Photo : O.C., octobre 2015.

Recenser les îles et les aires protégées : Quelles données accessibles, libres et précises pour tous les pays méditerranéens ?

Les géographes se battent depuis longtemps pour s’accorder sur la définition de ce qu’est une île. Il est communément admis qu’une île est une étendue terrestre entourée d’eau, et Jacques Lévy et Michel Lussault précisent :

Pour le géographe, la définition de l’île ne va pas de soi. À l’échelle de la planète, toute terre est en effet entourée d’eau, tout espace constitue une île ou fait partie d’une île. L’insularité supposerait donc la proximité de l’eau, mais la fixation d’une limite conventionnelle (aucun point de l’île ne doit être à plus de tant de kilomètres de l’eau) semblerait arbitraire. On peut laisser le soin aux êtres humains et aux sociétés qui vivent dans les îles ou les visitent (ne serait-ce que dans leurs rêves) d’en fixer le cadre, les bornes, les significations. »
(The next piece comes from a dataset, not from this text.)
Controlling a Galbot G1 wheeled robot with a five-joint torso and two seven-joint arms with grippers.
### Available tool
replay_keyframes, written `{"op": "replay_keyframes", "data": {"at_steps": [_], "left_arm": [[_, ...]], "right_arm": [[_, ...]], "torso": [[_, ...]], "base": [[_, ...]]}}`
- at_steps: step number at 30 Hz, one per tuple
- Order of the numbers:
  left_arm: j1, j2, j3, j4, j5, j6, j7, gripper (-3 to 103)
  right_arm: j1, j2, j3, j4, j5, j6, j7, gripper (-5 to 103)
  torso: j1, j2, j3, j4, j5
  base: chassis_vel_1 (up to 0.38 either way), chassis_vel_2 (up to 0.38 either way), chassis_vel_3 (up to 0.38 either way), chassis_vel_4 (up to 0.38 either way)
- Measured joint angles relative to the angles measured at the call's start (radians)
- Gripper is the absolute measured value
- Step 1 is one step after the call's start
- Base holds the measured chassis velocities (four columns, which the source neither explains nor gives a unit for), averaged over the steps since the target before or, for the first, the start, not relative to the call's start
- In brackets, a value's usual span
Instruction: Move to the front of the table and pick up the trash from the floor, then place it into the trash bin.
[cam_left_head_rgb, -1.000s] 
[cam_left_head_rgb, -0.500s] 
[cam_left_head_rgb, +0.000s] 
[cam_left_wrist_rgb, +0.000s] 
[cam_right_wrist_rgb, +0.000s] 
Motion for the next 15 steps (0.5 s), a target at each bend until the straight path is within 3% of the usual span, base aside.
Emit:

Lévy et Lussault 2003, p. 484

La question de la taille des îles est une problématique sur laquelle de nombreux et nombreuses géographes se sont longuement penchées (Doumenge 1984 ; Huetz de Lemps 1994 ; Brunet 1997 ; Brigand 2002). Selon sa nature et ses objectifs, chaque personne, organisme ou projet construit sa propre définition de l’île. Par exemple l’Unesco utilise différentes définitions selon les programmes : tantôt une île dite « mineure » a une superficie maximale approximative de 10 000 km2 et moins de 500 000 habitantes ; tantôt la limite d’une petite île est de 2 000 km2 (Taglioni 2003). Ainsi, pour définir une île, les caractéristiques de superficie ou de nombre d’habitantes peuvent être utilisées, chacun établissant les critères qui lui paraissent les plus opportuns par rapport à la finalité de ses travaux.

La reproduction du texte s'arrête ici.